Cassidy didn’t answer right away. Didn’t have an answer that would make sense anyway.

“He’s not just a suspect,” she said, forcing the words through the tight muscles in her throat. “He’s their only one. They put out the bulletin statewide. Everyone with a badge is hunting for him.”

Kincade swore under his breath, the word sharp and raw. He dragged a hand down his face, then looked out the windshield. She’d expected anger. Maybe disbelief.

But what she saw was something worse.

Guilt.

Like part of him already felt he’d failed Travis.

She got that. Cassidy was feeling a crapload of guilt, too. Travis was her brother. Her protector. And now that the tables were turned, she hadn’t been able to protect him—not from the lies, not from the manhunt, and not from some trigger-happy cop itching to be the one to bring in a murder suspect.

The weight of that failure settled deep in her chest, coiled tight like barbed wire.

Cassidy kept one hand on the wheel, the other fisted in her lap. She didn’t add to the explanation she owed Kincade. Not yet. Not with everything building in her chest like a storm she didn’t know how to stop.

“Two nights ago, Travis called me,” Cassidy was finally able to say, her voice as steady as she could manage. “Said he had answers about Alisha.”

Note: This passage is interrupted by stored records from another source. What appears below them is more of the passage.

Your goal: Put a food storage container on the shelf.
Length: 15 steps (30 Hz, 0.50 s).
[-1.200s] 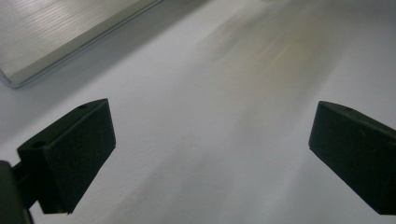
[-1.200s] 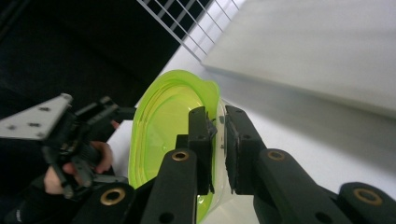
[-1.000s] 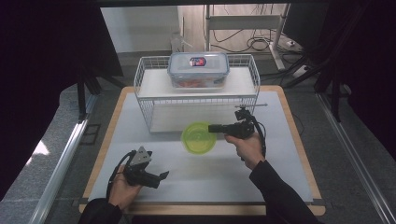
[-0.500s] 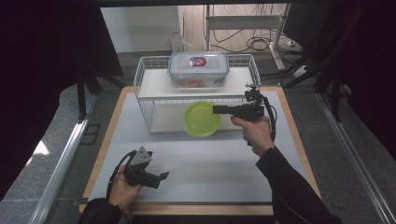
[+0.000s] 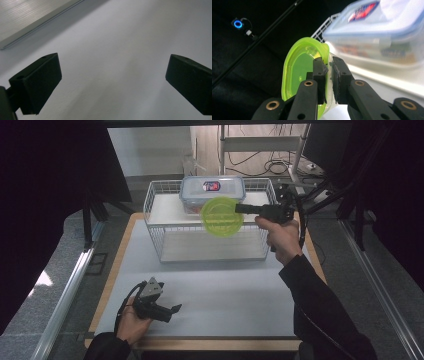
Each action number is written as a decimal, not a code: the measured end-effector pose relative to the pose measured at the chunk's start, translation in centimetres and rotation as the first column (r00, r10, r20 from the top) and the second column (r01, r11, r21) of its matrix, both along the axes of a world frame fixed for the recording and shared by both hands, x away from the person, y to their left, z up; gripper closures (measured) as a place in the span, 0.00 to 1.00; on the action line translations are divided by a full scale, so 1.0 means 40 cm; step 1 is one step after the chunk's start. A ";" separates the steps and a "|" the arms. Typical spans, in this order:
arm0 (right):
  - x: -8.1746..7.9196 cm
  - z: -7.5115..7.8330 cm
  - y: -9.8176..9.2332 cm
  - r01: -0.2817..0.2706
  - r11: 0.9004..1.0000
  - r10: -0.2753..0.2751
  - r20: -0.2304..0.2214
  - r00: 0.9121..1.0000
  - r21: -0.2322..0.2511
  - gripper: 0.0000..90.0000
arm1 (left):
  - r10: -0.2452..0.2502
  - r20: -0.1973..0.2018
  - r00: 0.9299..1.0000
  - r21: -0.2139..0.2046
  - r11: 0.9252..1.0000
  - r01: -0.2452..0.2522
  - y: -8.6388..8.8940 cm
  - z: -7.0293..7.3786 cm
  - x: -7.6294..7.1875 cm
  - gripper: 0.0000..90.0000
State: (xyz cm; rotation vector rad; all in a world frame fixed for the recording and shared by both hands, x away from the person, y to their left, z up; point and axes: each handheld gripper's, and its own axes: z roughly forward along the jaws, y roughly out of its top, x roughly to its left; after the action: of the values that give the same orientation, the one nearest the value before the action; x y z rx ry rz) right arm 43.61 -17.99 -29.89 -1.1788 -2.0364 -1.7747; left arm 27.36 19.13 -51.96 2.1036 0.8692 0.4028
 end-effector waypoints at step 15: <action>0.103 0.133 0.015 0.125 0.992 -0.125 0.039 0.991 0.020 0.92 | -0.010 0.007 1.000 -0.004 1.000 0.010 -0.003 0.002 -0.003 0.01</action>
State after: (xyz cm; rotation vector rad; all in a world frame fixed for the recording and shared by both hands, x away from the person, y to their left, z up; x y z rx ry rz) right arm 47.74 -17.37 -24.56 -1.3024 -2.0054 -1.8829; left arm 27.25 19.01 -51.87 2.1007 0.8543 0.4028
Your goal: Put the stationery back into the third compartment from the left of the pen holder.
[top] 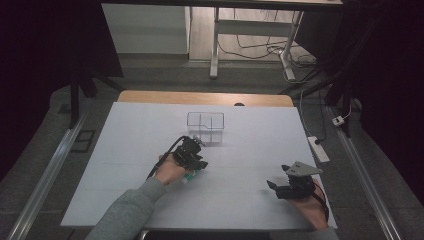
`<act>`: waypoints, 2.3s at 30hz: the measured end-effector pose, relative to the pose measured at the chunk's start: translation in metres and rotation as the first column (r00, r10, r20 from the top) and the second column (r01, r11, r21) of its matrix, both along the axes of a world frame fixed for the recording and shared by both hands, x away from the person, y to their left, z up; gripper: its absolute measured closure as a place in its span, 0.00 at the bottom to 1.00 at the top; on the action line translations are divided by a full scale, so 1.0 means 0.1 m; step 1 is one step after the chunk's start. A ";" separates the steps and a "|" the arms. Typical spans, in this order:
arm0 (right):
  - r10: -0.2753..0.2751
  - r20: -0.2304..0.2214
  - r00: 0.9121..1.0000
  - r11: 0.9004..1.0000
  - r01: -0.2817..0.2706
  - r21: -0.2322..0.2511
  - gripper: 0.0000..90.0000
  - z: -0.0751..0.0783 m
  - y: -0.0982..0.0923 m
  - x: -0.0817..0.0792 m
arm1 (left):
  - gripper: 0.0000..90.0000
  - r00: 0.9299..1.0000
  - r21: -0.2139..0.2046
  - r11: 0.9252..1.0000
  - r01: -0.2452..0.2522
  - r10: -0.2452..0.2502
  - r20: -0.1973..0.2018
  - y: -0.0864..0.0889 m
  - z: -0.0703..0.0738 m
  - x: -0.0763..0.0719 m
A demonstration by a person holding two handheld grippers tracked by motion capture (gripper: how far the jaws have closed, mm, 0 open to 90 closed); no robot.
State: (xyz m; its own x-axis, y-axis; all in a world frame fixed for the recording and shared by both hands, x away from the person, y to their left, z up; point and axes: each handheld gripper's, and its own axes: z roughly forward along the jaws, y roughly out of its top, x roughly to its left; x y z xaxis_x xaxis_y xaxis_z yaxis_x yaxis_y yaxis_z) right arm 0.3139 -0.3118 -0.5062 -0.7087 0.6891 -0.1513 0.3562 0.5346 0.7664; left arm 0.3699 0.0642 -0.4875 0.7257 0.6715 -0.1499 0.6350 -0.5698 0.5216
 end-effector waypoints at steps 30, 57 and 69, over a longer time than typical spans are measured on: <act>0.002 0.013 1.000 0.999 -0.002 0.036 0.21 0.02 0.00 -0.01 | 0.72 0.968 -0.235 0.971 -0.031 0.088 0.235 0.49 0.31 -0.20; 0.004 0.010 1.000 1.000 -0.004 0.022 0.21 0.00 0.02 0.00 | 0.72 0.941 -0.406 0.914 0.000 0.138 0.310 0.62 0.46 -0.17; 0.005 0.009 1.000 1.000 -0.005 0.014 0.21 0.00 0.02 0.00 | 0.72 0.935 -0.458 0.889 0.007 0.156 0.317 0.60 0.56 -0.04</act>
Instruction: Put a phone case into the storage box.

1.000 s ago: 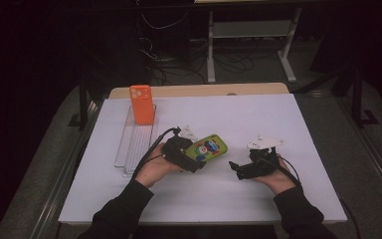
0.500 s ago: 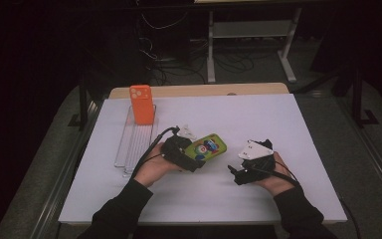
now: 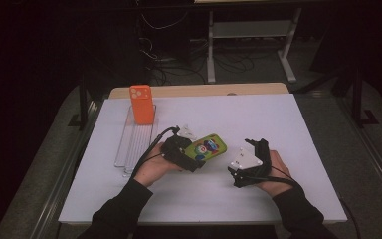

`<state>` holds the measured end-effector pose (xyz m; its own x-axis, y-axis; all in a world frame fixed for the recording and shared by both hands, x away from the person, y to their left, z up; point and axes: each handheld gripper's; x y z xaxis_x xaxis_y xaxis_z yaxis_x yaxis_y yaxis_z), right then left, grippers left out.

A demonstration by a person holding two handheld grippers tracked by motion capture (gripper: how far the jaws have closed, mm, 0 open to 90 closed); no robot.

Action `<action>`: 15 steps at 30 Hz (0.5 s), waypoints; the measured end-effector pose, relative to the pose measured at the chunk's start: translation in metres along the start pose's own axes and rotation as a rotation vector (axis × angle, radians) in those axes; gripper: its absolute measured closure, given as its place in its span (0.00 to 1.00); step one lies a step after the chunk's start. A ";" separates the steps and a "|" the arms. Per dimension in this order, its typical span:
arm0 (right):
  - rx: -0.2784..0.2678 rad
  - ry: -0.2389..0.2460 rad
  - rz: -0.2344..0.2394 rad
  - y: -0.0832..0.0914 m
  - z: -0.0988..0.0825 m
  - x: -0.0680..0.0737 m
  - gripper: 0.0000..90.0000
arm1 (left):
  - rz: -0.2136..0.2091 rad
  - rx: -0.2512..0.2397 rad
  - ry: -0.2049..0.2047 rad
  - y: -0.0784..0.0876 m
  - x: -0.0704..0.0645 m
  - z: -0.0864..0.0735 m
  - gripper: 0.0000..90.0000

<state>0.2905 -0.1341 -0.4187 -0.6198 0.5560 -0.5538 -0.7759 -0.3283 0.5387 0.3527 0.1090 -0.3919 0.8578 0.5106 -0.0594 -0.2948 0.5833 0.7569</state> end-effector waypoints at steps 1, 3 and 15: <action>-0.001 0.039 -0.027 0.000 0.002 0.003 0.00 | 0.000 0.000 -0.001 0.000 0.000 0.000 0.17; -0.005 0.074 -0.047 0.001 0.003 0.005 0.00 | -0.001 -0.004 0.003 0.000 0.000 0.000 0.17; -0.005 0.375 -0.225 0.000 0.007 0.020 0.00 | -0.004 0.028 -0.020 0.002 0.001 0.000 0.17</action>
<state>0.2792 -0.1176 -0.4253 -0.4340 0.2983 -0.8501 -0.8967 -0.2345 0.3755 0.3534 0.1106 -0.3907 0.8674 0.4951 -0.0493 -0.2799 0.5674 0.7744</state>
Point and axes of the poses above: each handheld gripper's, and its own axes: y roughly backward along the jaws, z roughly out of its top, x roughly to its left
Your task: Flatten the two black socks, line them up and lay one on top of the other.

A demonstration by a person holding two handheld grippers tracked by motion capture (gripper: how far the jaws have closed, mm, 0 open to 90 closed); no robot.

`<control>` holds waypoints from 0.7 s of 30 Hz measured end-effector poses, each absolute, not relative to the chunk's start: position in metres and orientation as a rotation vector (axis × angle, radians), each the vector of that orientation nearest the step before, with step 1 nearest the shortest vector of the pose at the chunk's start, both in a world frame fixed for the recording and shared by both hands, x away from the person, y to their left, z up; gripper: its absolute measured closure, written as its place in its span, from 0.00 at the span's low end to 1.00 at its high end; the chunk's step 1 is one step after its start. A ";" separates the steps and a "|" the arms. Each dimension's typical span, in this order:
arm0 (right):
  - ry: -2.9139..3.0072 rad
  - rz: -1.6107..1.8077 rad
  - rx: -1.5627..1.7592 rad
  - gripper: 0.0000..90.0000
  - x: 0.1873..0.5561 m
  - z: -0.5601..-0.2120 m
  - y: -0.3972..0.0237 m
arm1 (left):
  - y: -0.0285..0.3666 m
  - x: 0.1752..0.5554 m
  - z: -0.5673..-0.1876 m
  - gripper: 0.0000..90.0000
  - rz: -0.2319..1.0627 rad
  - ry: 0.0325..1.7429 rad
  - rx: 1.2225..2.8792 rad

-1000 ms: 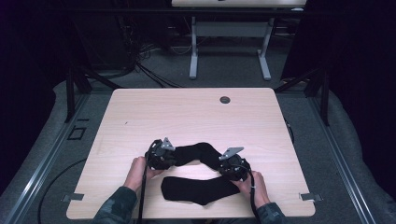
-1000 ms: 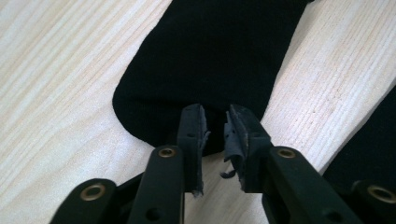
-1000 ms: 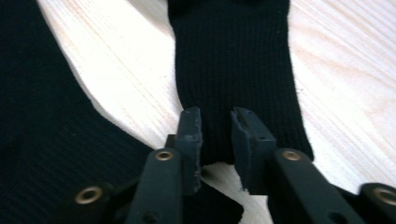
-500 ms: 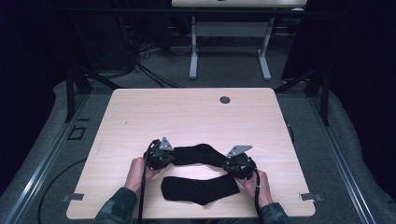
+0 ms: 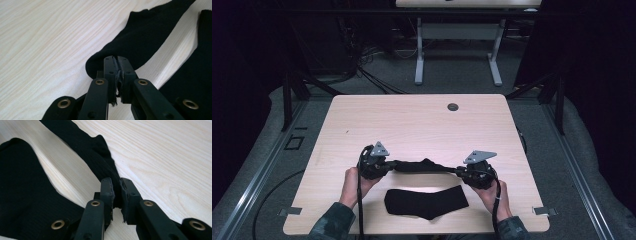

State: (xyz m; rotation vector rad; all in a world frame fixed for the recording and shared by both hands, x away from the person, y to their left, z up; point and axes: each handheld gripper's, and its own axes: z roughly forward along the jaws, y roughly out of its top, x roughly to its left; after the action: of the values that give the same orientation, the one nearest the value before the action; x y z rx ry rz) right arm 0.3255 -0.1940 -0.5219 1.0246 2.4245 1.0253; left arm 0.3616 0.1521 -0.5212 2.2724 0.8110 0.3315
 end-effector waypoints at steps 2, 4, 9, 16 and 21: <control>2.427 1.032 1.018 0.90 0.323 -0.520 -0.195 | 0.154 0.356 -0.518 0.96 0.325 0.819 2.269; 2.421 1.038 1.016 0.90 0.322 -0.519 -0.195 | 0.155 0.353 -0.517 0.96 0.324 0.819 2.261; 2.454 1.070 1.001 0.89 0.307 -0.510 -0.198 | 0.160 0.335 -0.511 0.96 0.255 0.843 2.231; 2.516 1.118 1.061 0.88 0.311 -0.486 -0.206 | 0.165 0.349 -0.495 0.91 0.104 0.895 2.216; 2.513 0.945 1.252 0.72 0.386 -0.533 -0.197 | 0.161 0.395 -0.522 0.60 0.098 1.066 2.234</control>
State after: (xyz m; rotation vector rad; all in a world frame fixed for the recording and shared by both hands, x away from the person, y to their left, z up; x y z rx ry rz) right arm 0.3858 -0.1968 -0.5331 1.2516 2.5131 0.9452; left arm 0.3950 0.1613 -0.5217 2.2338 1.0658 0.0977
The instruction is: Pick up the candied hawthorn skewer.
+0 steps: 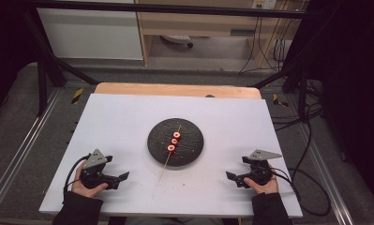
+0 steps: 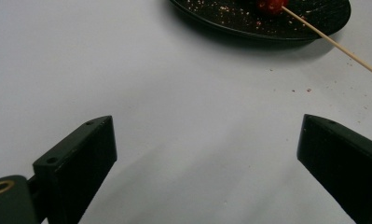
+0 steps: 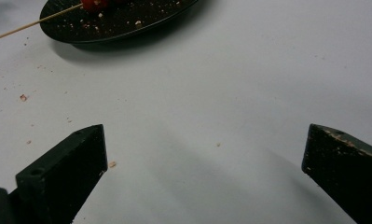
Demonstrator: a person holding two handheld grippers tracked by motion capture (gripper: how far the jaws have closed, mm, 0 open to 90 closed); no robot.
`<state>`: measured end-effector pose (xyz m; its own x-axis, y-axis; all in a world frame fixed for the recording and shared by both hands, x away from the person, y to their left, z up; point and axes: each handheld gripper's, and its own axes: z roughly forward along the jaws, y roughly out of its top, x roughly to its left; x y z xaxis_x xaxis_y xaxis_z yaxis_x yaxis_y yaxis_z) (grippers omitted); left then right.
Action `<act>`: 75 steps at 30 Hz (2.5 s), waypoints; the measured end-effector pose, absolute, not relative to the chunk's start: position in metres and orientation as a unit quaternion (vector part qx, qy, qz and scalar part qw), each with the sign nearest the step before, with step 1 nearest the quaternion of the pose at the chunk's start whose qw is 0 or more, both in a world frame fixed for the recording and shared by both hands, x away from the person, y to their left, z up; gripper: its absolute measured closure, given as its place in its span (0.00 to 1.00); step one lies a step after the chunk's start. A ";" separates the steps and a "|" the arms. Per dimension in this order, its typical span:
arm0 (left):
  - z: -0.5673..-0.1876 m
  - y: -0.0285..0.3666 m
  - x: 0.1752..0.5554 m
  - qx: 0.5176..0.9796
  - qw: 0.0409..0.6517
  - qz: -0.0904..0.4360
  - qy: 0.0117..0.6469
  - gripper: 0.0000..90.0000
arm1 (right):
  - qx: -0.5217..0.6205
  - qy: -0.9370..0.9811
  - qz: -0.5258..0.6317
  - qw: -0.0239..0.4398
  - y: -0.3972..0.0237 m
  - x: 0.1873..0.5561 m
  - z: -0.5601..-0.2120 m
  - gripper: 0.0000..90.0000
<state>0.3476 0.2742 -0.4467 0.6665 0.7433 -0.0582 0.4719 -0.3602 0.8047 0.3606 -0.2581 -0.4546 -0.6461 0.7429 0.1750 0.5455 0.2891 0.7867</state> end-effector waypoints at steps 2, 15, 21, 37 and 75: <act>-0.447 0.274 0.348 0.808 0.423 0.161 0.377 0.05 | 0.405 0.795 0.438 0.113 -0.258 0.361 -0.454 0.01; -0.444 0.265 0.346 0.811 0.423 0.162 0.371 0.05 | 0.408 0.794 0.437 0.114 -0.257 0.361 -0.455 0.01; -0.442 0.258 0.345 0.812 0.423 0.160 0.369 0.05 | 0.406 0.793 0.438 0.116 -0.257 0.361 -0.455 0.01; -0.436 0.225 0.343 0.814 0.420 0.150 0.371 0.06 | 0.404 0.794 0.440 0.117 -0.256 0.361 -0.454 0.01; -0.432 0.126 0.348 0.838 0.340 0.109 0.412 0.77 | 0.406 0.796 0.433 0.116 -0.253 0.361 -0.454 0.01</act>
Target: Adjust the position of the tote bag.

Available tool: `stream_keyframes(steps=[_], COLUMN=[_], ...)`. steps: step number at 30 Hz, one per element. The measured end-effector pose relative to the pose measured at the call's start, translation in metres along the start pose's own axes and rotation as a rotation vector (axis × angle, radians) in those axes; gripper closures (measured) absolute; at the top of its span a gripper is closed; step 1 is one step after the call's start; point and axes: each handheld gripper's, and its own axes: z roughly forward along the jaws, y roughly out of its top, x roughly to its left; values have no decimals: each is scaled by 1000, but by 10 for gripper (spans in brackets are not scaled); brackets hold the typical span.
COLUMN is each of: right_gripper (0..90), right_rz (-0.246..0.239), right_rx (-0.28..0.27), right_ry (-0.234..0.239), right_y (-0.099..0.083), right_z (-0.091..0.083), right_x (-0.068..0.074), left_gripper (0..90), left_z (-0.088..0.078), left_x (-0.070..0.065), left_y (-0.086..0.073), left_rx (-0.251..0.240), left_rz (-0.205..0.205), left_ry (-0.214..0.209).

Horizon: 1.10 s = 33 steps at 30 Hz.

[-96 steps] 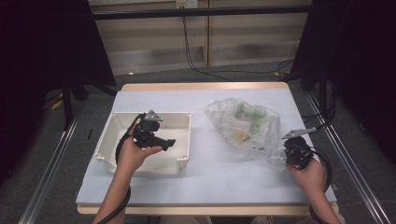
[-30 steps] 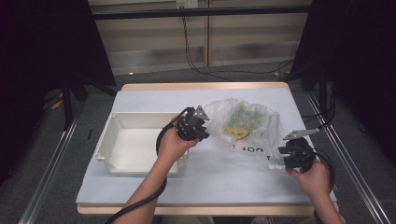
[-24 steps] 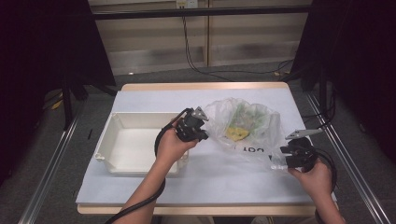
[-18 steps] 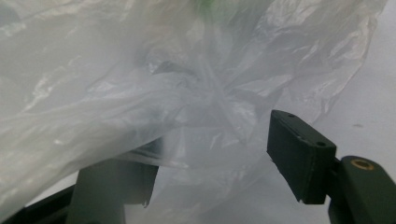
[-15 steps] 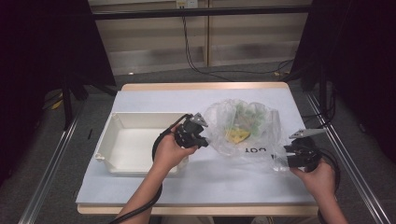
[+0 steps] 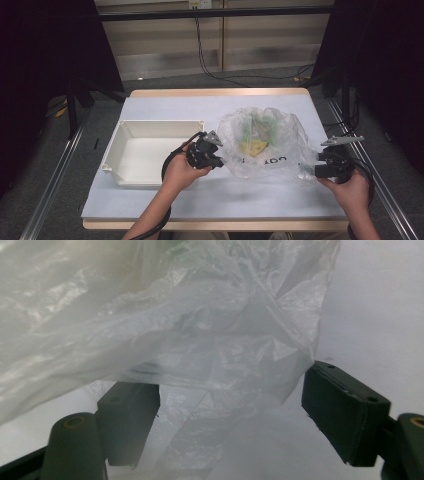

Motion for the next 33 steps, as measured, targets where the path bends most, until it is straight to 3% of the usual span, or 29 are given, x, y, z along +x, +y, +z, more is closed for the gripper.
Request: stream_keyframes(steps=[2,6,7,9,11,14,15,27,28,33], right_gripper=[227,224,223,222,221,221,219,228,230,252], right_rz=[5,7,9,14,17,2,1,29,25,7], right_rx=[-1,1,-7,-8,-4,5,14,-14,-16,-24], right_ry=[4,-1,1,0,13,13,17,0,-4,2], right_y=[-1,-2,-4,-5,-6,-6,-7,-11,-10,-7], right_z=[-1,-3,-6,-8,-10,-11,-14,-32,-33,-33], right_x=[-1,-3,-4,-4,-3,-2,-1,-10,-10,-7], left_gripper=[890,889,887,883,882,883,885,896,897,896], left_z=[2,1,2,2,4,3,3,6,7,7], left_x=[0,2,2,4,5,7,6,8,7,8], left_y=[-1,-1,-1,-1,-1,0,1,3,3,3], left_rx=[-6,2,-15,-2,-19,-10,-28,-9,-16,-2], left_rz=[-20,-11,-25,-8,-28,-11,-31,-8,-24,-13], left_ry=[4,2,7,2,-5,-3,-5,-16,-16,-13])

“Alisha,” Kincade repeated. Not a question. Of course, he knew who she was.

“Our cousin,” she provided, though he knew that, too. She just needed to say it to try to level out herself and the rest of what she had to tell him.

Cassidy gripped the wheel tighter. “She was murdered when she was seventeen. Strangled. Dumped in a field outside town. There were no witnesses. No weapon. Just a terrified teenager, Aaron Clegg, who cracked after hours of interrogation without a lawyer. He confessed to killing her, and the cops stopped looking at anyone or anything else.”